> TRY IT:
Write down the whole listing below again without changing a word.

START STORED DATA

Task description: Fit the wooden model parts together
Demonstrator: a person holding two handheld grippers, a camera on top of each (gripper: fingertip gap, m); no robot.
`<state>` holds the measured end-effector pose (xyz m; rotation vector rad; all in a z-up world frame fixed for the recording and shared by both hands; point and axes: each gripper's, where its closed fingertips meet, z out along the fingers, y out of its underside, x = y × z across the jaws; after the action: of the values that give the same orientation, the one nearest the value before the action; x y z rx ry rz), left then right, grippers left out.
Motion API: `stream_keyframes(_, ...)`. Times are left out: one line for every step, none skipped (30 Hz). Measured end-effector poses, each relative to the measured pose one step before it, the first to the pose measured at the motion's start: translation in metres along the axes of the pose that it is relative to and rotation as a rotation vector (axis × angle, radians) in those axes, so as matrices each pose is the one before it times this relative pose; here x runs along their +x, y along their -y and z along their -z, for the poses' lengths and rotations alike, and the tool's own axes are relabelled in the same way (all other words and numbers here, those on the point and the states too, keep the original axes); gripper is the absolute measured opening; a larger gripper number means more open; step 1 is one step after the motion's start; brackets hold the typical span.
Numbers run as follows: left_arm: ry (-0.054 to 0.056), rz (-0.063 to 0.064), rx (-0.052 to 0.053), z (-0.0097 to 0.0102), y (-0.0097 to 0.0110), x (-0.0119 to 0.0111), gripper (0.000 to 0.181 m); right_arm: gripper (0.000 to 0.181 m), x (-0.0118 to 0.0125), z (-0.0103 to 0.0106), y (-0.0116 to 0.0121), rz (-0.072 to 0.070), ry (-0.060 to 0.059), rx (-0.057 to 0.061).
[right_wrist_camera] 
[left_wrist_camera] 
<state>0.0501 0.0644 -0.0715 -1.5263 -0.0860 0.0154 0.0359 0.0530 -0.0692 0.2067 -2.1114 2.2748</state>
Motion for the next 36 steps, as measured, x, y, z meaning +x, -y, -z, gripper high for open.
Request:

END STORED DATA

> SOLUTION FOR THIS PROBLEM:
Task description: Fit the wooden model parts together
Demonstrator: a person holding two handheld grippers, a camera on top of each (gripper: fingertip gap, m); no robot.
`<state>` holds the measured end-effector pose (xyz m; rotation vector rad; all in a z-up world frame fixed for the recording and shared by both hands; point and axes: each gripper's, where its closed fingertips meet, z out along the fingers, y out of its underside, x = y × z across the jaws; after the action: of the values that give the same orientation, the one nearest the value before the action; x y z rx ry rz), left then right, grippers left out.
Motion API: `stream_keyframes(_, ...)`. Times are left out: one line for every step, none skipped (30 Hz). Measured end-effector poses, each relative to the measured pose one step before it, the first to the pose measured at the motion's start: translation in metres along the axes of the pose that it is relative to and rotation as a rotation vector (axis × angle, radians) in those axes, so as matrices each pose is the one before it times this relative pose; here x runs along their +x, y along their -y and z along their -z, for the poses' lengths and rotations alike, and the tool's own axes are relabelled in the same way (all other words and numbers here, those on the point and the states too, keep the original axes); gripper is the absolute measured opening; a larger gripper number means more open; step 1 is one step after the motion's start; brackets hold the typical span.
Numbers run as follows: left_arm: ry (-0.054 to 0.056), rz (-0.063 to 0.064), rx (-0.052 to 0.053), z (-0.0097 to 0.0102), y (-0.0097 to 0.0110), x (-0.0119 to 0.0111), gripper (0.000 to 0.181 m); right_arm: gripper (0.000 to 0.181 m), x (-0.0118 to 0.0125), z (-0.0103 to 0.0106), y (-0.0116 to 0.0121), rz (-0.072 to 0.070), ry (-0.060 to 0.059), rx (-0.057 to 0.061).
[right_wrist_camera] 
[left_wrist_camera] 
<state>0.0501 0.0644 -0.0715 -1.5263 -0.0860 0.0154 0.0359 0.0530 -0.0692 0.2067 -2.1114 2.2748</state>
Motion for the next 36 steps, as measured, x, y, z meaning +x, -y, -z, gripper high for open.
Request:

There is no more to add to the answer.